I'm an R guy myself and have done some machine algorithm work, so I'm thinking less about how to get the data and more about what to do with it once you've got it. What metrics are you going to use to define success? W-L, efficiency, yards, touchdowns? You'd also need to categorize and account for the type of offense they ran in high school compared to what we're running (or other college campuses if it were to expand). You may have thought about this already and have it mapped out, but you'd need both high school and college stats to make for an effective algorithm, and the more data you pull in the better the algorithm gets. I can't help too much with the web scraping/API portions, but if it's in a database somewhere I can do a lot with it.
IF there's a way to get this to work and it shows accurate results, there could be mega $$ to be made. There's always going to be intangibles that can't be picked up in stats, but this could be also be used for coaches too. You could pull any quarterback that's played under Chaney and measure year to year growth in certain areas, and compare it that of other coaches if you wanted. My guess is that certain metrics (efficiency/completion percentage) won't change a ton between high school and college after taking offensive system into account, but you never know.

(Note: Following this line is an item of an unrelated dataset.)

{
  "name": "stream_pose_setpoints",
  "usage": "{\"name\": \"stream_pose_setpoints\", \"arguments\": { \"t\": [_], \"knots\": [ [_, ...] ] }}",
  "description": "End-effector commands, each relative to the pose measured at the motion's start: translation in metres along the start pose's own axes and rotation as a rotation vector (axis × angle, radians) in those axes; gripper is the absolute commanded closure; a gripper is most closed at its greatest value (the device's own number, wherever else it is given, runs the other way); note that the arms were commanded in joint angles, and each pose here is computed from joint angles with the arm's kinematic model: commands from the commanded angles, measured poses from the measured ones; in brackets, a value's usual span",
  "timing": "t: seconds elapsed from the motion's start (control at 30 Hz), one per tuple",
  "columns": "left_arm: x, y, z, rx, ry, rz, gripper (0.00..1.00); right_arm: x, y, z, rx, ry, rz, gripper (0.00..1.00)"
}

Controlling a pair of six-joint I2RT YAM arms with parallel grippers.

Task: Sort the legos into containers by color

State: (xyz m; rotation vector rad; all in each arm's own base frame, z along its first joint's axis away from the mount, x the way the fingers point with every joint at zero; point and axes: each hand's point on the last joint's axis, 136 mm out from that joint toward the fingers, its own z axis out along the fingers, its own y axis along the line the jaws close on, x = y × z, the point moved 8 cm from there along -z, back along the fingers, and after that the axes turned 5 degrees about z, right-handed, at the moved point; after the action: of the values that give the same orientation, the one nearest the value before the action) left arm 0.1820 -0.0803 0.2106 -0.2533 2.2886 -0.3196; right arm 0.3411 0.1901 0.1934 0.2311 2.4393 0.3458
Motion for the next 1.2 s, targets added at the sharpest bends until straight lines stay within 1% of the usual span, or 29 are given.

It'd be extremely interesting to look at.
Random thought stream of possible variables you'd need to start to get a full picture:
High School:
- Years started
- Level of play (3A, 6A, etc)
- State (Higher competition at lower levels in states like Florida, Texas, etc.)
- Measurements (Height mostly, weight maybe)
- Stats (Yards, Touchdowns, interceptions, sacks, rushing yards, fumbles, anything that's available)
- Type of system
- Injuries?
-W-L Record
- 3rd Down stats
- Championships
College:
- College class (Fr, So, etc)
- Conference
- Individual school
- Stats & 3rd down stats
- Measurements
- Type of system/OC/Qb coach
- W-L Record
- Championships/Bowl wins